Sago is a staple food for people in eastern Indonesia, especially in Papua and Maluku. This food is obtained from the processing of tropical palm tree trunks, most of which are Metroxylon sago. Aside from being the main food, sago can also be used as a variety of other delicious foods. Sago flour, for example, can be processed into various forms of balls, pasta, and bending cakes. Sago can also be processed with a mixture of other ingredients to form a pudding.

Benefits of Sago, Starting from Basic Foods to the Textile Industry

Nutrition in Sago

As one of the staple foods of the people in Indonesia, sago has good nutrition for the body. This, of course, happens because the nutrient content in sago is relatively complete. Inside sago, there are quite a lot of pure carbohydrates. In addition, this material also has protein, vitamins, and minerals, although there are not many in number.

As a benchmark, in 100 grams of dried sago, 94 grams of which are carbohydrates. Of the total sago, 0.2 grams is protein, 0.5 grams is in the form of dietary fiber, 10 mg of calcium, and 1.2 mg of iron. The calories produced 100 grams of sago are 355 calories. Although they contain fat, carotene and ascorbic acid, they are very few in number, so they are often ignored.

Utilization of Sago in addition to Basic Foods

Apart from being used as a staple food, it turns out that sago can also be used for other purposes. One study states that sago flour in Malaysia is used as an ingredient to produce glucose. Given that 90 percent more than sago is carbohydrate, then this is very possible.
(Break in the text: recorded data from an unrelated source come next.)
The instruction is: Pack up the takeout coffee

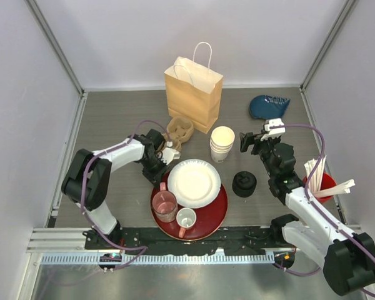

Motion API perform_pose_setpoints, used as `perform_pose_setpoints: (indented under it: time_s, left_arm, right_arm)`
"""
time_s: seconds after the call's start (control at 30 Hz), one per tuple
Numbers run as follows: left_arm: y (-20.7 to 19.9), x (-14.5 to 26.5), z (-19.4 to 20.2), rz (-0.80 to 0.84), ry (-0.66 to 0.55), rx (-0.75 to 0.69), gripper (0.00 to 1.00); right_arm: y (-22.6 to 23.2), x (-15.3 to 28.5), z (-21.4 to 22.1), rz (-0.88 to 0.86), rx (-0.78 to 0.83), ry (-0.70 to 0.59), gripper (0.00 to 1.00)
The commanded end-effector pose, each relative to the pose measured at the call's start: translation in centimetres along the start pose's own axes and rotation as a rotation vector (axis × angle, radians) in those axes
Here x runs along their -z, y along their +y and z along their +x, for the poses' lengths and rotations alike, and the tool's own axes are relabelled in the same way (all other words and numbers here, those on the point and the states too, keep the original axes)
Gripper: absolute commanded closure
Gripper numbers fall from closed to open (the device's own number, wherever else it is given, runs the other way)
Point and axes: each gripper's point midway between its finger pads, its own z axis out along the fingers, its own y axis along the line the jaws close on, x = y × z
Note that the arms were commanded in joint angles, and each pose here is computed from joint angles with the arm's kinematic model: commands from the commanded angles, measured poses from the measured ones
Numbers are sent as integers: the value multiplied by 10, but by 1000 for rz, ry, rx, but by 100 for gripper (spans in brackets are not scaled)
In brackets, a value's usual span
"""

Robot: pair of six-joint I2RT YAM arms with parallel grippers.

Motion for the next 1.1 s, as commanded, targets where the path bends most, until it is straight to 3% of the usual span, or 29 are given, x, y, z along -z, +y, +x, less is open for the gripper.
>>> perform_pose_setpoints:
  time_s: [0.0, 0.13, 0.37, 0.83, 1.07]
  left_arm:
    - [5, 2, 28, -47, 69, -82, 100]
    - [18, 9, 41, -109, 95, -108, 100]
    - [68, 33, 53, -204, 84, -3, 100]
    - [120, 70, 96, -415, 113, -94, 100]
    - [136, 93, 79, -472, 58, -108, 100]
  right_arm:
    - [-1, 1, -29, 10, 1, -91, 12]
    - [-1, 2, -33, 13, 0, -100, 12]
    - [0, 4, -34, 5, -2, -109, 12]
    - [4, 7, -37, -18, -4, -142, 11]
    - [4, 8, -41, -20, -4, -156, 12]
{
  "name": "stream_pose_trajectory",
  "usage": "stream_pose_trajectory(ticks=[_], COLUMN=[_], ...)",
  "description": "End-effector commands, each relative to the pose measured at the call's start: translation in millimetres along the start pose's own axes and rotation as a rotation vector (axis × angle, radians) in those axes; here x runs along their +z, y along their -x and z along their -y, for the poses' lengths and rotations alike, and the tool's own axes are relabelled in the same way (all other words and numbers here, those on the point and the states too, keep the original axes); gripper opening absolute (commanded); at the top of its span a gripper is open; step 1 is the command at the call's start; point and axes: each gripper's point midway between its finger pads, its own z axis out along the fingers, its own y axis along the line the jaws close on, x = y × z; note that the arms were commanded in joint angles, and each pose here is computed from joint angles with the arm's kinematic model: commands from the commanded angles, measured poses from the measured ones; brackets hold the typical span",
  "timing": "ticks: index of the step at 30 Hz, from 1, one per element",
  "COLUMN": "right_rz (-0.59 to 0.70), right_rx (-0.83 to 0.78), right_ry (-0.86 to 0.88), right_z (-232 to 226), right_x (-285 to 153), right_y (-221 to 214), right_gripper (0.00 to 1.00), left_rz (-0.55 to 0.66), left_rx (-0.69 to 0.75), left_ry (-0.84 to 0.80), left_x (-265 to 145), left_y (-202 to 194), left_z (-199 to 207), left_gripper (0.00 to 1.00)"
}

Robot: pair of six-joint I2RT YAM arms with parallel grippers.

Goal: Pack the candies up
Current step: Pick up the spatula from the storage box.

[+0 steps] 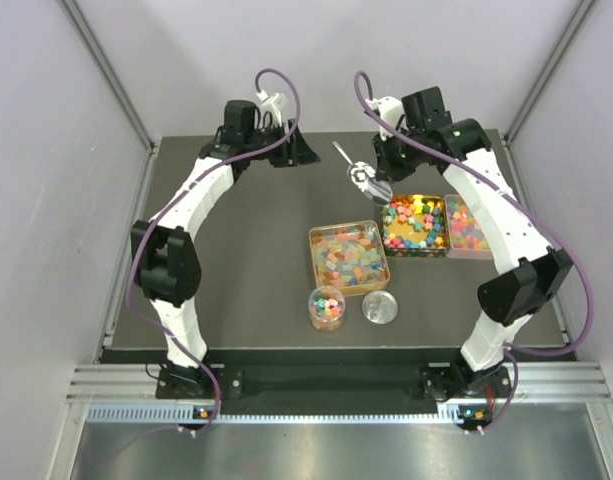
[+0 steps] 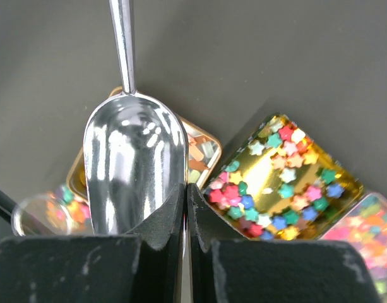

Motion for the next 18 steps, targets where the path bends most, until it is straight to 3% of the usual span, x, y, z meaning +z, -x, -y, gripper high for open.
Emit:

Other uses of sago were also used to delay fatigue in cycling sports lovers. At least this was revealed by a study of the combination of sago and soy protein to strengthen the endurance of cycling athletes. This study compared the consumption of sago mixture and soy protein with carbohydrate consumption in the form of placebo. The results showed that the combination of sago and soy protein could delay fatigue in people who engage in high-intensity cycling activities.
Because sago is food for rural people, many are concerned that these foods contain poisons produced by fungi that may grow in the process of making these foods. For this reason, a study tried to examine the quality of sago originating from Papua New Guinea. This study is to test whether there is mycotoxin production in sago starch.
The results of the study were sufficient to explain that the assessment of some people was proven wrong. In fact, mycotoxins are not systemic or comprehensive in sago starch. It's just that the possibility of consuming sago can cause health problems to remain open. The possibility exists because sago has the potential to grow citrine and mycotoxins when the sago storage process is carried out.
Furthermore, regarding the benefits of sago, sago also has a significant role in the textile industry. This material is used as a fiber binder so that it makes the machine easier to spin. The ability of sago to bind a collection of fibers further facilitates the industry in forming the fabric as desired. If we examine it, the fabric or clothing that is newly made usually contains the remains of sago which will be lost if the cloth or clothes are washed.
The use of sago today is not only known as a staple food for certain communities. The amount of sago utilization should be accompanied by environmental maintenance so that the plants can still be preserved.